HalCECE: A Framework for Explainable Hallucination Detection through Conceptual Counterfactuals in Image Captioning
Journal:
arXiv
Published Date:
Mar 1, 2025
Abstract
In the dynamic landscape of artificial intelligence, the exploration of
hallucinations within vision-language (VL) models emerges as a critical
frontier. This work delves into the intricacies of hallucinatory phenomena
exhibited by widely used image captioners, unraveling interesting patterns.
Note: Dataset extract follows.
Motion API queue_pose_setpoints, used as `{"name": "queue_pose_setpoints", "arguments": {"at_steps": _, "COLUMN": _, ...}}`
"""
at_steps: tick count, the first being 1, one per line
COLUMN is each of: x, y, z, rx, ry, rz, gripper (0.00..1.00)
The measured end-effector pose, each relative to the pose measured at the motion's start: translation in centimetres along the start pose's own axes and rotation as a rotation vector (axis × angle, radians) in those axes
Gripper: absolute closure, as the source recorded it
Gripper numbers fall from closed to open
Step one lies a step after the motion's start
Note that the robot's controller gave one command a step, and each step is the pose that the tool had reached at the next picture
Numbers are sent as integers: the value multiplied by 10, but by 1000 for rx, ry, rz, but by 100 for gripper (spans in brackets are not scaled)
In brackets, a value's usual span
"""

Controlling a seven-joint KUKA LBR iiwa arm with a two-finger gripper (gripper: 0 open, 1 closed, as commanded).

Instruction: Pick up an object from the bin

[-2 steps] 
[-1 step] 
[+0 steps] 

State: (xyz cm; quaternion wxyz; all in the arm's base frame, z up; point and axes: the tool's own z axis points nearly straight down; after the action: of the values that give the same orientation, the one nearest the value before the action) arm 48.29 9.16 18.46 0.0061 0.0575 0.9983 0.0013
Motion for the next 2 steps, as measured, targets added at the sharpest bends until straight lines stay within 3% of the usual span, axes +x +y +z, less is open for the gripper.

Specifically, we step upon previously introduced techniques of conceptual
counterfactual explanations to address VL hallucinations. The deterministic and
efficient nature of the employed conceptual counterfactuals backbone is able to
suggest semantically minimal edits driven by hierarchical knowledge, so that
the transition from a hallucinated caption to a non-hallucinated one is
performed in a black-box manner. HalCECE, our proposed hallucination detection
framework is highly interpretable, by providing semantically meaningful edits
apart from standalone numbers, while the hierarchical decomposition of
hallucinated concepts leads to a thorough hallucination analysis. Another
novelty tied to the current work is the investigation of role hallucinations,
being one of the first works to involve interconnections between visual
concepts in hallucination detection. Overall, HalCECE recommends an explainable
direction to the crucial field of VL hallucination detection, thus fostering
trustworthy evaluation of current and future VL systems.